When looking for a family to Au Pair for, I decided to choose one that I knew had experience with this kind of arrangement; a family who had already had an au pair before me. Since then, I have, at times, doubted this choice knowing that, to my pairs, I am only “one of the many.” I also often wondered how these kinds of relationships would affect them. I mean, there are some days when my youngest will ask me when I’ll be going back to Canada, for fear that goodbye is just around the corner (which is also super flattering). It has often had me thinking that it must be so rough to have to go through a constant string of goodbyes.
But after this week, I now know that my pairs are two of the luckiest kids in the world. I now know that, not only have they had the opportunity to have some incredible relationships with some very wonderful and diverse individuals, but that having these kinds of relationships throughout their lives is probably one of the most beneficial things that could ever happen to them.
This past week, I’ve been going through quite a transition period. I’ve been thinking a lot about the past, about the friends that I had in university who I hardly know anymore; many of whom I don’t know where they are, what they’re doing and who they’re doing it with. Friends who I saw every day, who I had such close and intimate relationships with, and it seems, all of a sudden, that I don’t know their lives anymore. I really felt like I was losing out, and would reminisce on how much better I had it two years earlier when all of us were together on a Sunday night, just hanging out in between study breaks. I was having such a hard time realizing that the people who used to be such an active presence in my life, simply weren’t anymore. It hit hard.

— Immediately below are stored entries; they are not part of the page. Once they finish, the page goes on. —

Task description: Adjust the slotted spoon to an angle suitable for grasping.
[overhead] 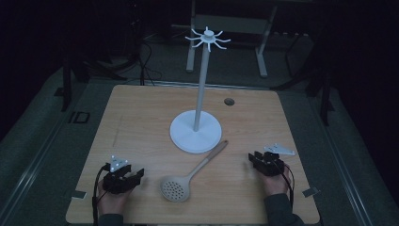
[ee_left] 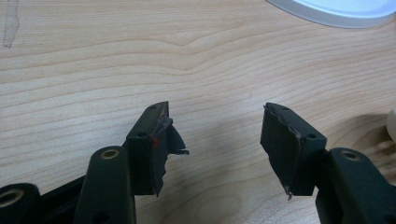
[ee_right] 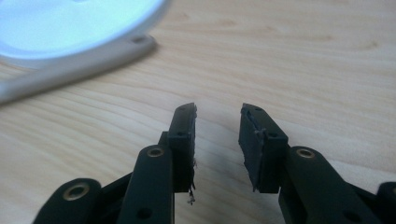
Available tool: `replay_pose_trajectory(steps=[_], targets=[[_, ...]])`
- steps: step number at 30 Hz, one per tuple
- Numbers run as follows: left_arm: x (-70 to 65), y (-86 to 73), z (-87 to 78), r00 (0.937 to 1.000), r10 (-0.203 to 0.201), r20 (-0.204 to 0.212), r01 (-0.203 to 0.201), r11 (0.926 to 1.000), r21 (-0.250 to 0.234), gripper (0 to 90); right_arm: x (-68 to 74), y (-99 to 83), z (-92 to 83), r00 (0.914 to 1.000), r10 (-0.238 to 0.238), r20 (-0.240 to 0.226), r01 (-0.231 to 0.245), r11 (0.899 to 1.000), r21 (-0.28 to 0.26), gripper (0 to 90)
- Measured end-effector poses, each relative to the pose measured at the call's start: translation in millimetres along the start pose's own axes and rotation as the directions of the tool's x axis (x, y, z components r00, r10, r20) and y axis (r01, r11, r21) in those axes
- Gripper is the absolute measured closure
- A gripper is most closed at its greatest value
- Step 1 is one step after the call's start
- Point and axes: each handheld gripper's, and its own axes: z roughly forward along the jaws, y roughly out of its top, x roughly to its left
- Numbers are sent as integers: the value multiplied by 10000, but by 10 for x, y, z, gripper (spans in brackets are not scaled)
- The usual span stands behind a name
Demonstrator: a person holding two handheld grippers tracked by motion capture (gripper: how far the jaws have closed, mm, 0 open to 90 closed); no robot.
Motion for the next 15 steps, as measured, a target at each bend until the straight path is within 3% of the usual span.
replay_pose_trajectory(steps=[5,9,15], targets=[[-7,-1,-15,10000,-60,62,60,10000,-44,430,67,13,-92,9994,-111,-313,110,9999,-22,690],[-28,5,-40,9998,-65,176,67,9999,-136,432,177,10,-213,9969,-617,-492,623,9980,103,751],[-94,60,-114,9996,72,286,-56,9984,-562,442,154,-42,-325,9994,-211,-257,202,9992,-342,695]])
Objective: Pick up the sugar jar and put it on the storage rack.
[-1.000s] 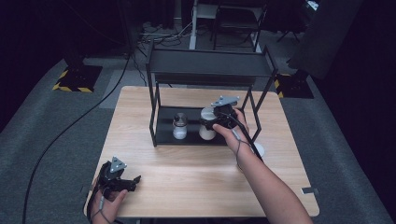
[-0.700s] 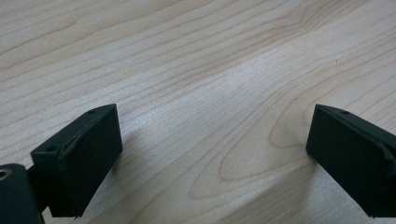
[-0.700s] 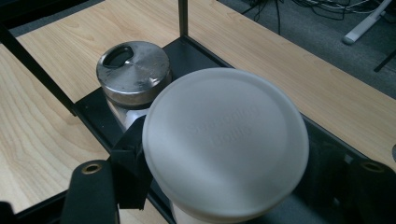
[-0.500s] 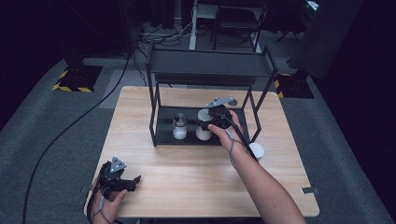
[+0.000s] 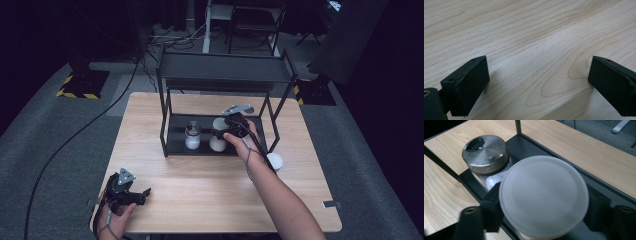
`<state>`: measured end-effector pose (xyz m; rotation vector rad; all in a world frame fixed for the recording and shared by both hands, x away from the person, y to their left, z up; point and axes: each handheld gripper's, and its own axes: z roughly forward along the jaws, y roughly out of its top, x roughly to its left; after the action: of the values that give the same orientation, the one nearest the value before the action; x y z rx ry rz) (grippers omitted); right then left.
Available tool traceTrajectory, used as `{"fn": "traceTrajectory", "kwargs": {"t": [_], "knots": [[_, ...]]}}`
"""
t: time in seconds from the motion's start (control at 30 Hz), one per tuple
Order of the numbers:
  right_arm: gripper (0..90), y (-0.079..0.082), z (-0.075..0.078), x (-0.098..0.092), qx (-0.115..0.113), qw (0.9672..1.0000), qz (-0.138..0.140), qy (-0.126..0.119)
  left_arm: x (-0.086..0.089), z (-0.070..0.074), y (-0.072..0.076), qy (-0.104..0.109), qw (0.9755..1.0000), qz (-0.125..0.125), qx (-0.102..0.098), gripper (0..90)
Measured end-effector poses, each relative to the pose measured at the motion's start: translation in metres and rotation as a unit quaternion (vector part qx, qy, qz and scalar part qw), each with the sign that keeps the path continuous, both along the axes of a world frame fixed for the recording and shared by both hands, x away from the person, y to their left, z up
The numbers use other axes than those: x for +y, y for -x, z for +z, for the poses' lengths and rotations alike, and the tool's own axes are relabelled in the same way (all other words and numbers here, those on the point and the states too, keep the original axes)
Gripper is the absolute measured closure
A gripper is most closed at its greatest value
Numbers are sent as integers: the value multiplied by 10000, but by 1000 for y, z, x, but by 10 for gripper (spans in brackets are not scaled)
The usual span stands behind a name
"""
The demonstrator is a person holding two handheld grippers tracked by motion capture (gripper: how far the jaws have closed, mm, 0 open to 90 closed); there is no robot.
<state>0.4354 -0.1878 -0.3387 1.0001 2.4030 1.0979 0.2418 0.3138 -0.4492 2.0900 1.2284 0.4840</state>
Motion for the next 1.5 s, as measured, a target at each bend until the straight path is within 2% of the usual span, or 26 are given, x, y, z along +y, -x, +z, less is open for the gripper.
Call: {"fn": "traceTrajectory", "kwargs": {"t": [0.03, 0.1, 0.33, 0.83, 1.03, 1.5], "knots": [[205, 1, 1, -1, 30, 10000, -40, -49, 0, 0, 0, 0, 10000, 0, -1, 30], [168, 3, 2, -5, 84, 9997, -64, -221, 0, 0, 0, 8, 10000, 6, -3, 30], [111, 26, 14, -14, -213, 9994, -20, -255, 0, 0, 0, 9, 10000, 9, -3, 30], [108, 66, 34, -57, -358, 9984, 114, -418, 0, 0, 0, 7, 10000, 8, -10, 29], [107, 80, 36, -73, -437, 9977, 118, -501, 0, 0, 0, 7, 10000, 11, -5, 29], [103, 109, 42, -107, -546, 9972, 85, -509, 0, 0, 0, 8, 10000, 11, -5, 29]]}}
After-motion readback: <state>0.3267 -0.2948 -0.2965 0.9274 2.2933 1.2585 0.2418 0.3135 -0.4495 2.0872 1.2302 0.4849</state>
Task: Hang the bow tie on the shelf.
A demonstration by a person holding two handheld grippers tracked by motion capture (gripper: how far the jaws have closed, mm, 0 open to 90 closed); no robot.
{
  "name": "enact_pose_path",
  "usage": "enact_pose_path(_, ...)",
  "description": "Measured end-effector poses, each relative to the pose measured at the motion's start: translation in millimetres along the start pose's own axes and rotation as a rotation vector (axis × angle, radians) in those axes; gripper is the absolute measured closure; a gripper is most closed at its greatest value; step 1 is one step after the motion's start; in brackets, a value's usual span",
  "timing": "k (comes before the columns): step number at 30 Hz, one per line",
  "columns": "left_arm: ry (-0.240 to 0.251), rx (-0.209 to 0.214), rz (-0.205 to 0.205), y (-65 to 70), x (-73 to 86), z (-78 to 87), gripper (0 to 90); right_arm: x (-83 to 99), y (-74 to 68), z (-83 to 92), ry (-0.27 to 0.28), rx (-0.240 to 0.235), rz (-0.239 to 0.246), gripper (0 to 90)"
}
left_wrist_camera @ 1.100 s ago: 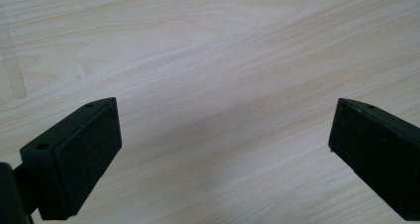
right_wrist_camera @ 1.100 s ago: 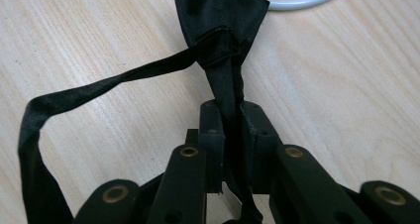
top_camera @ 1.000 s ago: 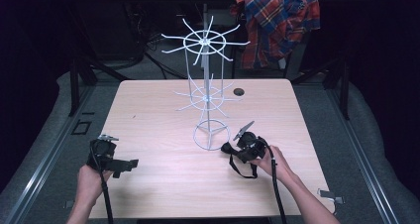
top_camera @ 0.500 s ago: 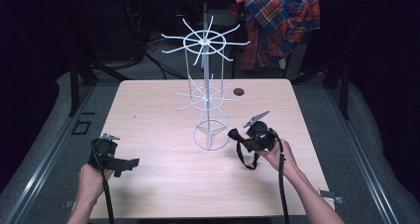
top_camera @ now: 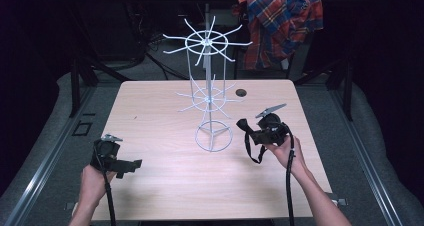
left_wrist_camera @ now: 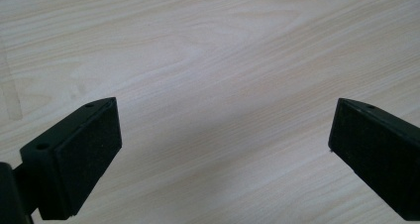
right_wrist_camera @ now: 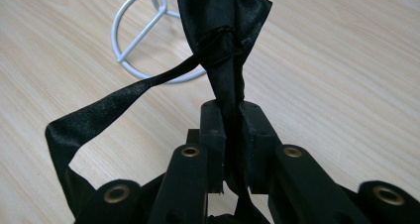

And then I remembered that this same thing happened in high school. You meet people that you share an interest with, then you make some incredible memories together, and along the way you move on in different directions, create different lives, and you begin to drift a part. The first time I ever really dealt with this was after high school, and here I am again dealing with it after university. For eighteen years prior to these transitions, I had never really dealt with anything like it, and I quickly learned that it’s quite overwhelming to have to start dealing with it now.
But then I look at my pairs, and I realize that they won’t go through this same turmoil that I’m going through, at least not to the same degree. They have had many fantastic women come into their lives to take care of them, and these same women are still very much apart of their lives today, even if they are not as actively and physically present as they used to be. My pairs already have life-long friends scattered across the globe. I see them now, laughing at old pictures, becoming enthralled in enthusiastic conversations with these friends over skype, discussing memories over breakfast that they’ve shared with them; and these are smiling, happy kids. Because they still feel this deep connection to these women, these kids aren’t saddened by the fact that they’re not with them every day. My pairs already know how to close one chapter in their lives and begin another one, with new people, and they understand that even though they can’t experience this chapter of their lives again in the same way, they will always have these memories and these people to treasure even when they can’t always be there actively. I think this is one of the most valuable lessons you can teach a child, and which makes my 5 and 8-year-old pairs a hell of a lot more emotionally mature than this 22-year-old novice.
People come into your life, and they drift out of your life, but their presence, even for the most fleeting of moments, is never forgotten. Such is life. There is nothing tragic about these transitions, and nothing that should be taken as harshly and severely as many of us do. We all weep at partings, and while it may be sad to say goodbye to that part of your life, it doesn’t have to be felt with such great loss. It is good to look forward to the opportunities ahead, and it’s healthy to accept the things we cannot control instead of burdening ourselves with them. We can accept that, as much as we say we’ll keep in touch, life happens. It gets in the way, people change, time moves on, and to know how to deal with such change and to take these moments for what they are is such a remarkable quality. The sooner we realize and understand how to move forward and how to adapt, the happier we will be with the relationships that we’ve built.
I’m incredibly proud to be a part of this process for my pairs, and I’m thoroughly impressed that while I’m only figuring out how to deal with such change now, they have already learned how to accept it. They know how to deal with such a harrowing process before learning what 5×5 equals or before knowing what taxes are. This is amazing. Nothing I teach them will ever have as tremendous of an influence as this profound ability to accept life for what it is, because life will always go on – it’s up to us to decide when we will go along with it.